Lindsey Graham was subdued, almost morose during much of the early Republican debate—never more so than when moderator Martha MacCallum cited a number of famous presidential slogans ("We have nothing to fear but fear itself," etc.) and asked candidates how they could inspire Americans in similar fashion. Graham answered by saying that he was poor when his parents died and now he's old and childless and as such doesn't need Social Security.

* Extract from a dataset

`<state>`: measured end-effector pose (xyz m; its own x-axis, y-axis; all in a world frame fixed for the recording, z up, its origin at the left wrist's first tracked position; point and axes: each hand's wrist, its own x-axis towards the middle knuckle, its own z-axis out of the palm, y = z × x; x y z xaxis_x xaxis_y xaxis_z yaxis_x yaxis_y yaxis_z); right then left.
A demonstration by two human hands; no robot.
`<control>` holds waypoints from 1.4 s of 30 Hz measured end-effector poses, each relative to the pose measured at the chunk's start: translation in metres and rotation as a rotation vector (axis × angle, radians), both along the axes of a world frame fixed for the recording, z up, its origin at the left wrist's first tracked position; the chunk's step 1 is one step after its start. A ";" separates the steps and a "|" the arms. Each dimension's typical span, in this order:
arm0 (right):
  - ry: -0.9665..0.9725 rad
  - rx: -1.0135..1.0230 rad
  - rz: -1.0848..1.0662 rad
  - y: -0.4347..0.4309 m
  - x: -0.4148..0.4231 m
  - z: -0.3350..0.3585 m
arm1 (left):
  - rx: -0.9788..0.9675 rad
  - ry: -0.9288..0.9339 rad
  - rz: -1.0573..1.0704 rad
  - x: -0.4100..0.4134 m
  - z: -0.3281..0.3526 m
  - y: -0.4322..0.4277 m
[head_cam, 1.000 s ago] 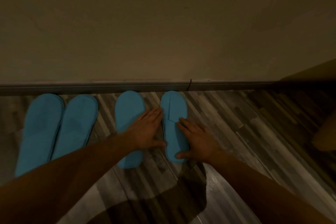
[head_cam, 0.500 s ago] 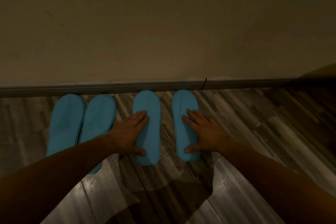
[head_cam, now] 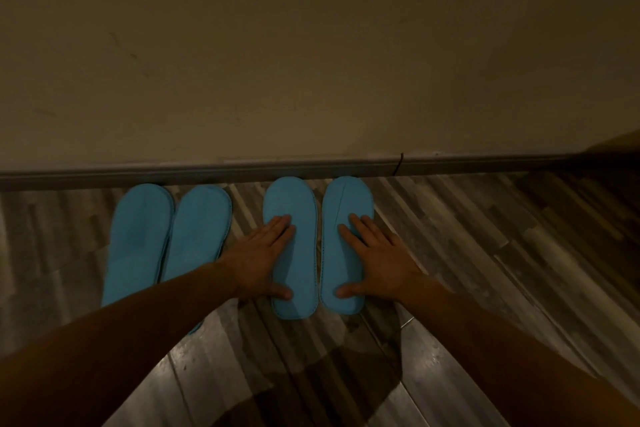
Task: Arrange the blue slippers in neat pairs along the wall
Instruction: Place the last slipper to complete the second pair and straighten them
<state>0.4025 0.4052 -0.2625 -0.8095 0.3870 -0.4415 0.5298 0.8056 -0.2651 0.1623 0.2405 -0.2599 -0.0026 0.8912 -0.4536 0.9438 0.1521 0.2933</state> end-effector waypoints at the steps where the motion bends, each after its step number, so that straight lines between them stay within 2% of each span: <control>1: 0.002 0.000 0.001 0.000 0.000 0.000 | -0.001 -0.001 0.003 0.000 0.000 0.000; 42: 0.005 -0.025 0.025 0.004 -0.001 -0.001 | -0.002 -0.014 0.047 0.010 -0.002 0.009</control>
<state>0.4011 0.4095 -0.2631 -0.8209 0.3560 -0.4465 0.5085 0.8115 -0.2879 0.1723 0.2491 -0.2619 -0.0378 0.8895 -0.4554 0.9314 0.1965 0.3065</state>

First thing, I'd tell the American people whatever it takes to defend our nation, I will do. To the one percent who've been fighting this war for over a decade, I'll try my best to be a Commander-in-Chief worthy of your sacrifice. We're going to lose Social Security and Medicare if Republicans and Democrats do not come together and find a solution like Ronald Reagan and Tip O'Neill. I will be the Ronald Reagan if I can find a Tip O'Neill. When I was 21 my mom died, when I was 22 my dad died. We owned a liquor store, a restaurant, and a bar and we lived in the back. Every penny we got from Social Security because my sister was a minor we needed. Today I'm 60, I'm not married, I don't have any kids. I would give up some Social Security to save the system that Americans are gonna depend on now and in the future. Half of American seniors would be in poverty without a Social Security check. If you make me your president I will put the country ahead of the party. I'm going to do what it takes to defend this nation. This nation has been great to me and that's the only way I know to pay you back.
The good news for Graham is that his answer seems to have spiked interest in his biography:
Graham has been averaging less than 1 percent in 2016 primary polls.